La mejora de la seguridad es uno de los efectos más inmediatos para quienes reciben la lámpara, especialmente en el caso de las mujeres. "Imagina que vives en un campo de refugiados con miles de personas pero no tienes luz cuando es de noche. Tienes que salir de casa a oscuras e ir al baño. Una luz hace que tu camino sea más seguro", apunta Guégan.

Sarah Nyanlok, madre de cuatro hijos y residente en la isla sursudanesa de Nyoat, pone voz a estas mejoras. Recibió la lámpara dentro de un kit de higiene y gracias a ella ya no tiene que encender el fuego por la noche solo para cambiar la cama de su hijo pequeño: "Ahora solo es apretar un botón". Además, "la isla está llena de serpientes que normalmente salen del agua por la noche, por lo que la lámpara me ayuda a verlas y no ser atacada, y también puedo ir a la letrina más fácilmente", relata.

La organización incluso tiene constancia de niños que han mejorado su nivel académico gracias a la lámpara. Para Swafdal Abdellah, estudiante de un internado en Uganda, la vida antes se terminaba a las 21.00, cuando se veía obligado a "cerrar los libros e ir a dormir". Ahora, celebra que puede "revisar y completar" los "muchos deberes" que le mandan cada día los profesores y explica que hasta sus amigos se benefician de la nueva flor: "La cuelgo del techo de nuestro dormitorio para que ellos también puedan ver".

UNA RED DE SOLIDARIDAD

A Sarah le llegó la lámpara dentro de un lote distribuido por Oxfam, una de las ONG con las que Little Sun colabora para tratar de llegar al máximo número de lugares posibles sirviéndose de organizaciones ya asentadas. También trabaja con Plan International y Save the Children, entre otras ONG, y tiene contactos con la red de Naciones Unidas.

Entre sus socios colaboradores figura la Organización Internacional para las Migraciones (OIM), a través de la cual por ejemplo han recibido las lámparas 20.000 mujeres desplazadas en la región Somali de Etiopía desde principios de 2017. Para Ardom Mohamedabdi, de 40 años "la luz se ha convertido en un pequeño rayo de sol en casa" con la que pueden seguir con sus tareas ya de noche y sin peligro.

Otro de los focos de atención de Little Sun se centra en el desarrollo de las propias comunidades, "formando a empresarios locales para levantar pequeños negocios, creando trabajos a nivel local y generando beneficios a través de los socios locales y la red de emprendedores". Guégan confirma que ya cuentan con más de 600 de estos emprendedores en el África subsahariana y la cifra sigue creciendo.

Hajat Nubuwart Kadala colabora como vendedor de Little Sun en Uganda y él mismo constata que "hay una necesidad de productos solares" en la zona, ya que "hay muchos cortes de luz". "La gente utiliza lámparas de queroseno y velas, pero el combustible es caro y se oyen historias de accidentes con niños que sufren graves quemaduras o madres que dejan a sus hijos con una vela y se prende fuego la casa", lamenta.

AYUDAR DESDE EUROPA

Little Sun calcula que su labor ha ayudado a "cambiar la vida" de 1,6 millones de personas desde 2012 y su intención es seguir adelante, para lo cual está buscando nuevos inversores con los que poder abrir horizontes.

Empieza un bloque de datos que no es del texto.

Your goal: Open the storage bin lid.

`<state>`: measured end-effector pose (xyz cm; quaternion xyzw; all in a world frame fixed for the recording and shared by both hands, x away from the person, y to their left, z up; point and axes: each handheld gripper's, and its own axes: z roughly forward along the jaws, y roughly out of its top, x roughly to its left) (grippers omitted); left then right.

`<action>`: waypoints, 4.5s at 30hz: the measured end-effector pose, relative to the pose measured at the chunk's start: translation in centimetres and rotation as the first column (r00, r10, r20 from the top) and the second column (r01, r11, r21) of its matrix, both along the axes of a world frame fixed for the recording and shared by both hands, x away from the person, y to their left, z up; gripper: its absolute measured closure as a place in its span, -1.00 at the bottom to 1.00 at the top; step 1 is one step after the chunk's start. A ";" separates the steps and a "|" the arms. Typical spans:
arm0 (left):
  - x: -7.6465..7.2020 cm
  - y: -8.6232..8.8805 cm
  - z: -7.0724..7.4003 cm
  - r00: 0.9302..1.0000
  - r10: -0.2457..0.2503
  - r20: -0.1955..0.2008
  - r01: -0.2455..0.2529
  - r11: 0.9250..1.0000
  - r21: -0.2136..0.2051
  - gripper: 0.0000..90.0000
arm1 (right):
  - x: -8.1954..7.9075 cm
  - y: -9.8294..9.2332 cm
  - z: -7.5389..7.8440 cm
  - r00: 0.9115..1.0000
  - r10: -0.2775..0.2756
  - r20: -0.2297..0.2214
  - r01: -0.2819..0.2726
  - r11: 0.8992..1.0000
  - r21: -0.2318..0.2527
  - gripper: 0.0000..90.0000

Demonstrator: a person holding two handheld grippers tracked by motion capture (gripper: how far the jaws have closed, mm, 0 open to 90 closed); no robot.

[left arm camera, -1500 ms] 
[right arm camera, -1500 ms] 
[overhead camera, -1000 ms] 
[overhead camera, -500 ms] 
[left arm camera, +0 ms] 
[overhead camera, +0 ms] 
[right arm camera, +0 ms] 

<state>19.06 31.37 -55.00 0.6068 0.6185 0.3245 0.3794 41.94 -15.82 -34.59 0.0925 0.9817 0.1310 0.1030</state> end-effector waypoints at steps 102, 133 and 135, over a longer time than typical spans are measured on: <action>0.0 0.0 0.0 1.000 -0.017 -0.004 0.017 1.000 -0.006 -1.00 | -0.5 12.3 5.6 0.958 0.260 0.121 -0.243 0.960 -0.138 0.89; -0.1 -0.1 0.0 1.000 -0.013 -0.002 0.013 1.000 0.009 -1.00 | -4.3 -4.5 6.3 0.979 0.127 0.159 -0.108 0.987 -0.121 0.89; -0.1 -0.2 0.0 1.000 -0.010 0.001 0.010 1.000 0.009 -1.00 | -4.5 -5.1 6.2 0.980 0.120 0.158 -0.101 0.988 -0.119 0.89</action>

El proyecto, cuya sede central está en Berlín, obtiene parte de sus fondos mediante la venta de sus varios productos --lámparas y cargadores-- en Europa.

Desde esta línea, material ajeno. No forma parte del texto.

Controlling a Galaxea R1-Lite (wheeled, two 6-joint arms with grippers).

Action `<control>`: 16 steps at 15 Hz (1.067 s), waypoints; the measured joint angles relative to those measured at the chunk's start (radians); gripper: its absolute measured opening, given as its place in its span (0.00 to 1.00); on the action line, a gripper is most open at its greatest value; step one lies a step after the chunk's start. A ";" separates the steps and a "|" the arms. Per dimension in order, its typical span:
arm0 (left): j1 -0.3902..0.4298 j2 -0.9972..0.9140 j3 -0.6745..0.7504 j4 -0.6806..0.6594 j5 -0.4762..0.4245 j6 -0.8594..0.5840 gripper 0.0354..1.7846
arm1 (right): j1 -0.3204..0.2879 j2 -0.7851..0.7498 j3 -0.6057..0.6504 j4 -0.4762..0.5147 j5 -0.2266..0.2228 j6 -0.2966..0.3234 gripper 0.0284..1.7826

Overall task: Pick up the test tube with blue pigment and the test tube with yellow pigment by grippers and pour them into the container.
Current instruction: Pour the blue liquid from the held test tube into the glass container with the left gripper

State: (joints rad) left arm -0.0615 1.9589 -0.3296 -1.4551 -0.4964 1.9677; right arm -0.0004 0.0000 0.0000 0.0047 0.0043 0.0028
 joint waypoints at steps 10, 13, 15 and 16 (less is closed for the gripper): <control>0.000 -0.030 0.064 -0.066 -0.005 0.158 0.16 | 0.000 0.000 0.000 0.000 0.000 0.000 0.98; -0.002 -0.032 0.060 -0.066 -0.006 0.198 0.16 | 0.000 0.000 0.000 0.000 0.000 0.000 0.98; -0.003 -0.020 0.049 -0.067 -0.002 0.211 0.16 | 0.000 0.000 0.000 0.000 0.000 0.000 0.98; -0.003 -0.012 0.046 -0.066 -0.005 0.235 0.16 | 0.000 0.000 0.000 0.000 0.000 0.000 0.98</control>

La portavoz destaca que "cada vez que se vende un producto de Little Sun en Europa, otro igual se distribuye a un precio asequible a nivel local en una zona rural donde no hay acceso a la electricidad". En España cuenta con un distribuidor que ha repartido estos objetos por más de una treintena de museos y tiendas de Madrid, Barcelona, Bilbao, Gran Canaria, Ibiza, L'Estartit, Málaga, Mallorca, Mataró y Vitoria.

También aspira a dar voz a campañas y proyectos respetuosos con el medio ambiente, en línea con los Objetivos para el Desarrollo Sostenible (ODS) establecidos por Naciones Unidas. Como señala Guégan, "el proyecto global pasa por conectar el mundo compartiendo la energía de sol", que es "limpia, fiable y asequible".